The Wrong Family(35)



On to the last item in the box—it was rolled and wrapped with rubber bands like a fat joint. It took Juno a good three minutes to get them off, and it only occurred to her after that she wouldn’t be able to replicate the complicated wrapping system. “Is there method to this madness, Winnie?” she asked the room.
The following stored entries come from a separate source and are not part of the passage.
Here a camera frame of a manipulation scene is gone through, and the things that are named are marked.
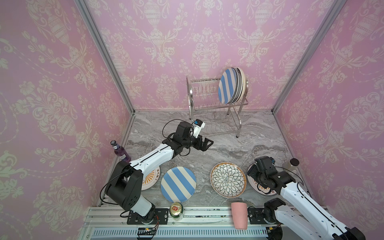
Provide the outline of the white plate teal red rim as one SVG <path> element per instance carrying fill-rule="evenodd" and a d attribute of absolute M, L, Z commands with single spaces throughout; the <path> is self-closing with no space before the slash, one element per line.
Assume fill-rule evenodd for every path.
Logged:
<path fill-rule="evenodd" d="M 236 70 L 238 74 L 238 91 L 237 91 L 237 98 L 235 102 L 237 102 L 240 99 L 240 96 L 243 91 L 243 74 L 239 68 L 236 68 Z"/>

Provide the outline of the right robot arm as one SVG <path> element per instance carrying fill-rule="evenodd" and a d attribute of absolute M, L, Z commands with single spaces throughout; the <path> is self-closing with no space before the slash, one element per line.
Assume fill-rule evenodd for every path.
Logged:
<path fill-rule="evenodd" d="M 269 239 L 274 233 L 282 238 L 281 226 L 288 227 L 303 240 L 364 240 L 365 235 L 356 227 L 349 228 L 322 208 L 305 192 L 292 175 L 279 172 L 275 160 L 263 156 L 256 158 L 247 175 L 264 188 L 280 195 L 265 202 L 263 209 L 248 208 L 251 224 L 257 219 L 272 225 Z"/>

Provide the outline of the plain cream plate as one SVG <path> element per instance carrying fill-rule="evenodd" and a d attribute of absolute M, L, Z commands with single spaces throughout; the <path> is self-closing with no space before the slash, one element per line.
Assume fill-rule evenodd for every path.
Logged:
<path fill-rule="evenodd" d="M 247 78 L 246 78 L 244 71 L 241 68 L 238 68 L 238 70 L 240 71 L 240 74 L 242 77 L 242 83 L 243 83 L 242 84 L 242 92 L 240 95 L 240 100 L 242 100 L 244 95 L 246 94 L 246 90 L 247 90 Z"/>

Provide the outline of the petal pattern plate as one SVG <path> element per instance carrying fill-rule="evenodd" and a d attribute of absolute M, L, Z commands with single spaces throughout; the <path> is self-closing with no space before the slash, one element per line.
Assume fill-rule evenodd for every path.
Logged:
<path fill-rule="evenodd" d="M 210 182 L 217 194 L 229 199 L 239 197 L 247 186 L 242 169 L 230 162 L 215 165 L 210 173 Z"/>

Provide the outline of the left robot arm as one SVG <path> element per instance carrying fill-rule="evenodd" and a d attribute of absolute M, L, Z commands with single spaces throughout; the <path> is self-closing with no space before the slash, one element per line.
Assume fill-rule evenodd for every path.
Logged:
<path fill-rule="evenodd" d="M 193 123 L 181 121 L 174 133 L 150 153 L 129 163 L 120 161 L 115 166 L 108 182 L 102 187 L 114 205 L 125 211 L 133 211 L 146 221 L 155 216 L 155 205 L 141 195 L 142 181 L 155 168 L 180 155 L 184 149 L 194 148 L 205 152 L 214 143 L 200 135 L 206 123 L 196 119 Z"/>

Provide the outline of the white plate green quatrefoil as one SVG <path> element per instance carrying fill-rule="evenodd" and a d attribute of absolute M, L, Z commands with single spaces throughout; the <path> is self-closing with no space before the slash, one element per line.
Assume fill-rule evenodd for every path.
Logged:
<path fill-rule="evenodd" d="M 233 99 L 232 99 L 232 104 L 234 104 L 235 103 L 235 101 L 236 101 L 236 98 L 237 98 L 237 91 L 238 91 L 238 74 L 237 74 L 237 70 L 236 70 L 236 68 L 233 68 L 233 70 L 235 71 L 235 73 L 236 73 L 236 88 L 235 88 L 235 96 L 233 97 Z"/>

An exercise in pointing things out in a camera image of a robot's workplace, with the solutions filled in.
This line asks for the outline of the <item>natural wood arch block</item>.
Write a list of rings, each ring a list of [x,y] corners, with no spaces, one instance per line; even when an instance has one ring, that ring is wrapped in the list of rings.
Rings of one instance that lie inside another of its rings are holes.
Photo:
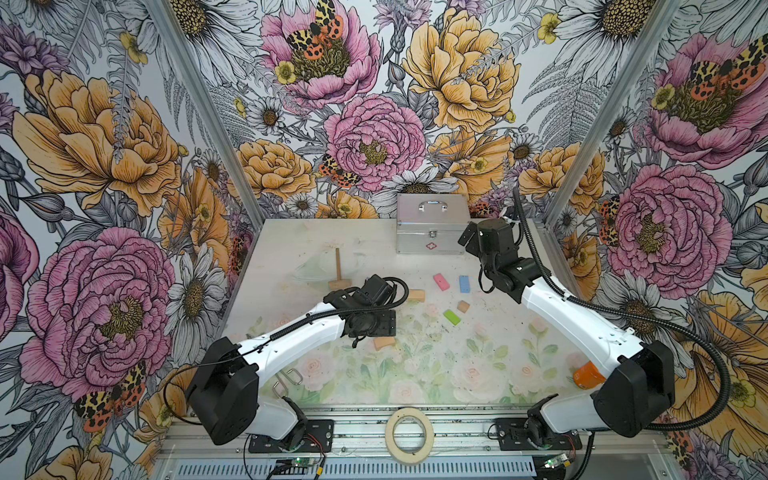
[[[376,337],[374,339],[374,347],[377,351],[381,351],[387,347],[393,347],[396,345],[395,337]]]

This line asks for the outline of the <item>light blue wood block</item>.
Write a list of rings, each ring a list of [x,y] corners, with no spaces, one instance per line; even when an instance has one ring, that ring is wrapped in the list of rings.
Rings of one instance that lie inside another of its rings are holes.
[[[470,281],[468,276],[461,275],[459,277],[459,288],[460,288],[460,291],[464,294],[468,294],[471,292]]]

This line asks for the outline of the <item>pink wood block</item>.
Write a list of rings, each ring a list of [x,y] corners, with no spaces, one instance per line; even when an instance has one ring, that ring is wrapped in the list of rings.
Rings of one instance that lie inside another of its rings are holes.
[[[442,274],[440,273],[435,274],[433,276],[433,280],[435,281],[436,285],[439,287],[441,291],[447,291],[450,289],[449,282],[446,280],[446,278]]]

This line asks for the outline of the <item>natural wood rectangular block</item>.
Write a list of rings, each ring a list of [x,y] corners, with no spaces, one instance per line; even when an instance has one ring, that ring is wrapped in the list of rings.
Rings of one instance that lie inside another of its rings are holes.
[[[410,290],[408,295],[408,300],[423,303],[426,301],[426,292],[421,289]]]

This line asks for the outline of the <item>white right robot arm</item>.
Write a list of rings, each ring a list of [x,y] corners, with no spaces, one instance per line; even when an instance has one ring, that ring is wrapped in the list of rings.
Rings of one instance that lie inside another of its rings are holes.
[[[671,350],[622,330],[580,305],[538,254],[519,254],[513,227],[503,219],[470,222],[458,240],[480,262],[480,276],[542,317],[587,357],[598,383],[570,396],[550,396],[527,412],[528,440],[537,447],[574,430],[612,431],[631,438],[650,428],[674,401]]]

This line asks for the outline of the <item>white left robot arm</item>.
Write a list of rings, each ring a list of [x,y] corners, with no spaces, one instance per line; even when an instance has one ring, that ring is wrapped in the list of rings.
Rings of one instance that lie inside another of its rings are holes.
[[[345,337],[352,345],[396,333],[396,309],[410,291],[396,277],[372,275],[361,287],[326,294],[304,315],[259,337],[213,342],[196,366],[185,397],[210,440],[224,445],[244,434],[294,450],[308,436],[308,420],[290,398],[260,397],[278,372],[320,346]]]

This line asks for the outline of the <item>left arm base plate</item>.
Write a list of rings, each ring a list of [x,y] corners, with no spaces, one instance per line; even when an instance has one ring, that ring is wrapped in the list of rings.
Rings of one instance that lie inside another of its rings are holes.
[[[335,422],[315,419],[300,422],[284,439],[251,436],[247,451],[251,454],[330,453],[334,439]]]

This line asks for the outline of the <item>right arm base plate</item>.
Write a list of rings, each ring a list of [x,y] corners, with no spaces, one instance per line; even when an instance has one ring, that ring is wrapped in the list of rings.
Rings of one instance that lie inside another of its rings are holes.
[[[579,435],[555,433],[534,418],[508,417],[495,419],[486,432],[502,451],[578,451]]]

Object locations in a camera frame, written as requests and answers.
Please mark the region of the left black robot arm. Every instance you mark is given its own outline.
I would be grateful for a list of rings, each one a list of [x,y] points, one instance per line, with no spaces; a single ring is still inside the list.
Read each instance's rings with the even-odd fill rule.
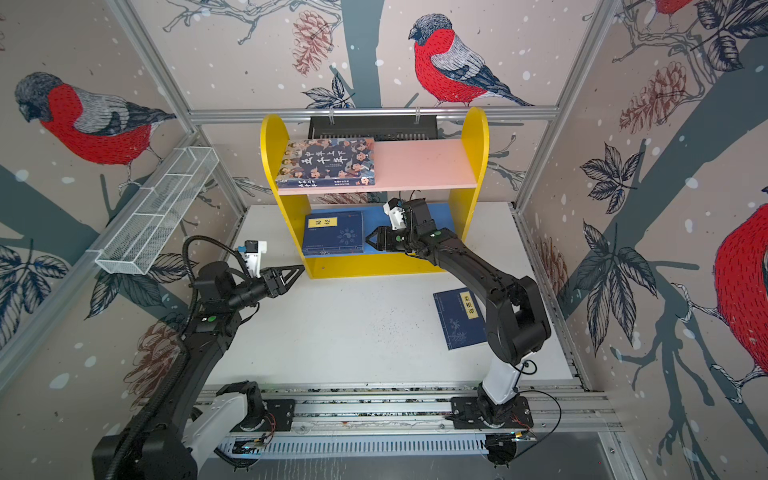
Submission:
[[[241,312],[286,294],[303,274],[301,265],[267,267],[256,277],[245,265],[224,261],[194,274],[190,316],[180,352],[139,413],[119,434],[103,437],[92,456],[97,479],[194,479],[234,429],[258,432],[260,445],[290,426],[290,405],[270,412],[255,381],[221,387],[210,408],[195,416],[195,404],[216,364],[227,352]]]

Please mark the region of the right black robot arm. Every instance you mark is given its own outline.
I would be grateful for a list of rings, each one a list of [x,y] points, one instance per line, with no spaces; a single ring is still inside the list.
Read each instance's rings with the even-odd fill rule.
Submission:
[[[539,287],[514,277],[475,254],[448,228],[439,229],[423,199],[393,199],[383,206],[390,224],[366,236],[380,252],[401,252],[452,274],[485,308],[487,342],[496,359],[478,389],[483,421],[499,427],[511,420],[527,358],[551,337]]]

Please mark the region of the large illustrated colourful book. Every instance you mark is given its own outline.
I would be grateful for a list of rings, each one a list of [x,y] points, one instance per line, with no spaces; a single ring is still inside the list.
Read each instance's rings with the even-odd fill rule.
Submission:
[[[281,189],[373,186],[373,138],[307,139],[290,142],[279,165]]]

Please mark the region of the blue book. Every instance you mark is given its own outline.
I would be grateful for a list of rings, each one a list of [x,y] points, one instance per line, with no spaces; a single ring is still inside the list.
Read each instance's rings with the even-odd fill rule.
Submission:
[[[449,351],[487,342],[484,316],[469,289],[437,292],[433,299]]]
[[[305,257],[362,254],[363,227],[361,211],[323,210],[307,215],[302,253]]]

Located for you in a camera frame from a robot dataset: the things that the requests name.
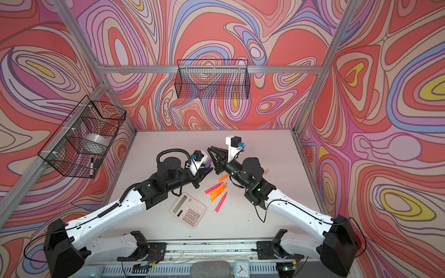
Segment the purple pen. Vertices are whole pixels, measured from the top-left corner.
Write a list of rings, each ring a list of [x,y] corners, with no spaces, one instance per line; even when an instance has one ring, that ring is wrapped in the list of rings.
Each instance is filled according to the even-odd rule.
[[[210,168],[211,165],[212,165],[212,160],[210,159],[210,160],[208,160],[208,161],[206,162],[206,164],[205,164],[205,168]]]

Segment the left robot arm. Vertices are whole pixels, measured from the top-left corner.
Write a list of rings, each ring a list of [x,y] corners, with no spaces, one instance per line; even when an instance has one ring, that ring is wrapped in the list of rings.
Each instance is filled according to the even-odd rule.
[[[178,158],[168,157],[156,163],[156,173],[130,185],[113,203],[69,222],[58,219],[49,224],[43,249],[51,277],[73,275],[97,255],[97,251],[87,245],[103,232],[156,206],[177,188],[188,184],[199,188],[213,170],[201,167],[201,163],[194,160],[188,165],[183,168]]]

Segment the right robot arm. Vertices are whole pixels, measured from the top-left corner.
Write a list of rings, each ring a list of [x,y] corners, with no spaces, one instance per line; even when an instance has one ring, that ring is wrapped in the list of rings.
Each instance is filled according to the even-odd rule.
[[[245,198],[255,207],[273,212],[300,227],[308,234],[298,237],[282,229],[273,240],[275,248],[288,255],[298,254],[317,258],[334,274],[346,278],[361,247],[350,219],[338,215],[333,218],[318,213],[288,197],[264,177],[258,158],[236,161],[240,148],[207,149],[216,173],[226,172],[236,185],[245,190]]]

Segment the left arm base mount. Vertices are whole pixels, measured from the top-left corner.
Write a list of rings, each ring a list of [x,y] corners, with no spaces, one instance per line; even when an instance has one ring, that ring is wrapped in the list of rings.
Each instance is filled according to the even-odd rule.
[[[167,243],[166,242],[149,242],[141,231],[132,231],[129,236],[130,242],[136,242],[136,247],[127,256],[119,256],[119,262],[128,261],[147,261],[150,263],[159,263],[164,260]]]

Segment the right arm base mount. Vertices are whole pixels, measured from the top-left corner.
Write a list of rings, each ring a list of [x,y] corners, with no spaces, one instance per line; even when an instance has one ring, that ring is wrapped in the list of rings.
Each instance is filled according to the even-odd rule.
[[[280,229],[275,237],[269,241],[257,241],[256,248],[251,249],[253,252],[257,253],[258,259],[267,260],[267,259],[294,259],[296,261],[300,261],[304,258],[301,254],[288,253],[285,249],[280,245],[281,239],[288,232],[287,229]]]

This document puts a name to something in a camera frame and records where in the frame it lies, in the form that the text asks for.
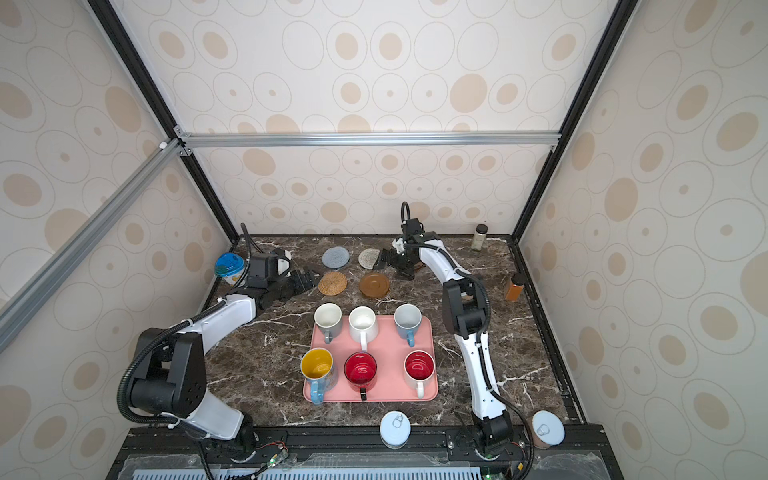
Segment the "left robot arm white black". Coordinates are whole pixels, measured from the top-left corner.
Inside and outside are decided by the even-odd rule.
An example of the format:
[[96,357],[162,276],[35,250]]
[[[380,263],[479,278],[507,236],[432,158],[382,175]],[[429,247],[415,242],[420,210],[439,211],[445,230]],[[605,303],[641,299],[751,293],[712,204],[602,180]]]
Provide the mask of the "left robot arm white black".
[[253,420],[211,393],[205,355],[273,303],[312,290],[319,278],[312,270],[258,277],[192,318],[142,332],[117,387],[119,413],[133,423],[180,428],[237,462],[251,458],[258,441]]

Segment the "white multicolour woven coaster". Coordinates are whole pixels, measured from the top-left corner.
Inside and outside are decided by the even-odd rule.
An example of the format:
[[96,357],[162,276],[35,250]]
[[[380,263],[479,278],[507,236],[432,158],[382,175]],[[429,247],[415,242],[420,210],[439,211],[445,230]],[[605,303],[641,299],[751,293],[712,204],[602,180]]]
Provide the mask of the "white multicolour woven coaster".
[[358,256],[358,263],[367,270],[374,270],[380,257],[381,250],[376,248],[364,249]]

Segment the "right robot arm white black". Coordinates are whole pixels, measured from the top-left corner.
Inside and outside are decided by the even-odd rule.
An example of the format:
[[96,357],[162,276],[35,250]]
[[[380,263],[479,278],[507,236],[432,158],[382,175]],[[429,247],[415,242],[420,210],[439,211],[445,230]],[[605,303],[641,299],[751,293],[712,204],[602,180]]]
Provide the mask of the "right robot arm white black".
[[514,418],[523,420],[524,416],[501,396],[496,382],[489,349],[492,308],[487,289],[440,239],[407,242],[400,237],[380,251],[375,266],[391,267],[401,277],[413,279],[418,264],[428,267],[442,285],[443,323],[458,343],[469,379],[476,451],[493,459],[521,435],[523,457],[530,458],[530,428],[525,423],[514,424]]

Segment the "light blue fabric coaster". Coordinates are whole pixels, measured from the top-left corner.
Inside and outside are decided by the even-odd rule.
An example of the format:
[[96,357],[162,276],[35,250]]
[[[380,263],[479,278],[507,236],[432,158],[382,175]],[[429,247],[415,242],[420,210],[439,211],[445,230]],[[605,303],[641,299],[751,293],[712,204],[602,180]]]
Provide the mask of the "light blue fabric coaster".
[[342,246],[335,246],[327,249],[322,257],[322,264],[332,270],[338,270],[344,267],[350,260],[349,251]]
It was too late now...two envelopes unfolded in her hands, the paper crackling from age. It was like one of those Russian nesting dolls, she thought; things inside of things. That told her a little bit more about Winnie. She set the rubber bands aside and stared. Instead of licking the strip, Winnie had tucked the flap inside and then rolled the envelope up, binding it over and over. Juno had the feeling that she’d open it and there’d be nothing in the interior. Wouldn’t that be hilarious, she thought. But it wouldn’t be. Juno was already on edge, digging around where she shouldn’t be. And what did she care, anyway? Why was she digging around—these people were not her problem. Juno had come here to retire, to die. She told herself it was curiosity, crumbs left behind from her former trade, as she tented the opening of the envelope. It was empty aside from another rolled piece of paper, this one thin enough that at first Juno thought it was a hand-rolled cigarette. She had to use her fingernails to unroll it, being careful not to rip the paper. She spread it out on her knee and saw that there were two printouts, the writing so faded and grainy she could barely make out what they said without glasses. They looked to Juno like police reports. She’d seen a few in her line of work. The words were a series of blurred black lines. Sometimes she used Nigel’s reading glasses, which he kept in the side table next to his bed. Juno stood, padding lightly over to Nigel’s nightstand, and slid the drawer open. They were there next to a bottle half-full of cough syrup. She slipped the glasses on and reached for the syrup, screwing off the lid even as she eyed the abandoned papers where they lay on Winnie’s coverlet. She eyed them long and hard as she took a generous swig, the tomato red of the syrup coating the inside of her mouth like cool cherry blood. Licking her lips, she put the bottle back in the drawer and moved to Winnie’s side of the bed. The words on the papers were easier to see now. Juno held one of them in front of her face. Her tongue made a strange clicking sound as she read, the words becoming increasingly more disturbing. Juno realized she was clicking her tongue at Winnie. Finally, folding the papers neatly, she tucked them into her pocket. She stared once more into the envelope.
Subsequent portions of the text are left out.